The two men will share a touchline today when Scotland play Argentina in a friendly international at Hampden Park.
Former England center-half Butcher is now Scotland’s assistant manager, while today’s game will be legendary striker Maradona’s first in charge of Argentina.
At the 1986 World Cup in Mexico, Argentina beat England 2-1 in the quarter-finals, with Maradona scoring both goals.
While the second was the result of a brilliant solo run which took him past several England players, Argentina went 1-0 up when Maradona, pretending to go for a header, punched the ball past goalkeeper Peter Shilton.
However, the referee saw nothing untoward and, to England’s fury, let the goal stand.
Maradona further angered England players and fans afterwards by claiming it was the “Hand of God” that scored the opener. Argentina went on to win the World Cup, beating the then West Germany in the final.
Butcher revealed on Monday that immediately after the quarter-final, England players considered physically assaulting their tormentor-in-chief.
“Maradona was in the doping room after the game, giving it all the high fives and the shouts and the screams and all that with his pals,” Butcher told the Times. “And we sat there debating whether to fill him in.”
He added: “It still rankles with me that he has never really admitted to what he did, he’s never really put both hands up — the hands of God — and said, ‘Yes, it was the wrong thing to do.’”

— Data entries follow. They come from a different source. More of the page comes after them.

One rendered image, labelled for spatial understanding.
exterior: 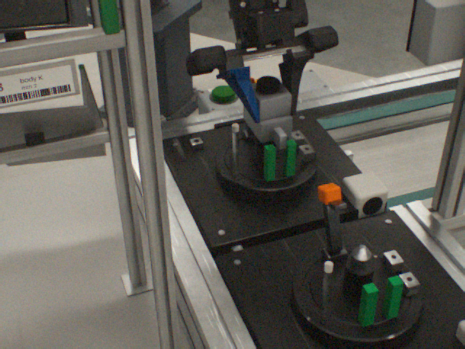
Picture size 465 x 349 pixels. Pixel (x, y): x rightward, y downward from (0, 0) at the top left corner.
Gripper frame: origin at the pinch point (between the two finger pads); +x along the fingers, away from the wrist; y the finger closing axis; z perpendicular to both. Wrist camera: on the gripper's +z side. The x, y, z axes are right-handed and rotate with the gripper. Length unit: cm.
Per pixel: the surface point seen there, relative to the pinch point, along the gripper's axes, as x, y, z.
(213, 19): -51, 73, -265
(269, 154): 7.6, -1.7, 0.1
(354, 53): -17, 123, -216
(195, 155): 6.2, -8.2, -13.1
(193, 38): -17, 9, -66
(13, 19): -8.3, -28.8, 26.1
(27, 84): -3.1, -28.8, 28.3
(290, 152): 7.9, 1.2, -0.1
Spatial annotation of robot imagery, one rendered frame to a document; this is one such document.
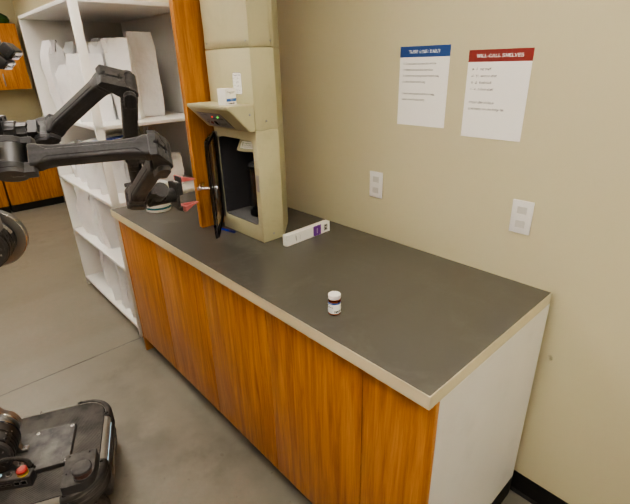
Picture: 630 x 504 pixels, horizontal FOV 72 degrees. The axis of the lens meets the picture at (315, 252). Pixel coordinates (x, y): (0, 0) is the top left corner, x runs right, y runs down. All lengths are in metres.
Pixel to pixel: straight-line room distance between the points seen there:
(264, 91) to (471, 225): 0.94
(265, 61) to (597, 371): 1.59
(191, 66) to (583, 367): 1.87
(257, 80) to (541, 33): 0.96
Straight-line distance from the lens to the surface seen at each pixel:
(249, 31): 1.78
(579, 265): 1.61
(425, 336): 1.29
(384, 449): 1.38
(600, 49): 1.51
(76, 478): 1.97
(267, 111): 1.82
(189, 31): 2.08
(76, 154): 1.37
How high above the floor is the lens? 1.65
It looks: 23 degrees down
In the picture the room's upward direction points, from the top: 2 degrees counter-clockwise

“An English player would have said that, as far as I am concerned. It tarnishes the image to me,” said Butcher, a former Ipswich Town teammate of Scotland manager George Burley.
“I have always said, and will say, that he was the greatest footballer I have ever come across, but I would just like him to have said it straightforwardly, that it was wrong,” Butcher said.

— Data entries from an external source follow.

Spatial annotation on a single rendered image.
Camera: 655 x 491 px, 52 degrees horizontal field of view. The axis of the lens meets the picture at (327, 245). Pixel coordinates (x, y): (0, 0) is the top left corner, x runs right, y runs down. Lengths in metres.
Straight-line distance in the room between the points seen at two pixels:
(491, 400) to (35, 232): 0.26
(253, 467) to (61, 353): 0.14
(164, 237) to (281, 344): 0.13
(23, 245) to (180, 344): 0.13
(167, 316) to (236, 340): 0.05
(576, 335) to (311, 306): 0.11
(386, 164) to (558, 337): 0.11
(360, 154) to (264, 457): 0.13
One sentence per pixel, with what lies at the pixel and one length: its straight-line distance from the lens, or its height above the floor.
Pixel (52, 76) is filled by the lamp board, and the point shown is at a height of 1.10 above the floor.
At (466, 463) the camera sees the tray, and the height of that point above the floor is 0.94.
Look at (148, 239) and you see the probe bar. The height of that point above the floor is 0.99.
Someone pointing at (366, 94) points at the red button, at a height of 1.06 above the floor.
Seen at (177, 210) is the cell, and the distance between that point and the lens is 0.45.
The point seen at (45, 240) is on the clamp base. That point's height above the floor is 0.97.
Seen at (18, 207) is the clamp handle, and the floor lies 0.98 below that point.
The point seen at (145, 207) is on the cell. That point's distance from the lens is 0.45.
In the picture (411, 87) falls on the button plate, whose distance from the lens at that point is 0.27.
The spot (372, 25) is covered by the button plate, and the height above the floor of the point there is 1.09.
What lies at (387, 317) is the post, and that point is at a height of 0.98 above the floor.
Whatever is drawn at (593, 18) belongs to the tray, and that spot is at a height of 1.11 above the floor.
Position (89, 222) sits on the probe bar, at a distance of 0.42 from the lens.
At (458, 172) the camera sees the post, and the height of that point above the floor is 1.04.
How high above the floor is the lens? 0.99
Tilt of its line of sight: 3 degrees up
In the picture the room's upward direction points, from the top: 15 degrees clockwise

Steve Hodge swapped shirts with Maradona at the end of the game and it now hangs in England’s National Football Museum in Preston, near Liverpool.
The former midfielder reckons it could fetch more than the £157,750 (US$235,375) paid at auction for the shirt worn by Pele, with whom Maradona is bracketed by some as the greatest player in soccer history, in Brazil’s 1970 World Cup final win over Italy.
Not that Butcher is keen on Maradona memorabilia.
“That shirt is the last thing I wanted. I would not even clean my car with it, that is how strongly I feel about it,” he said.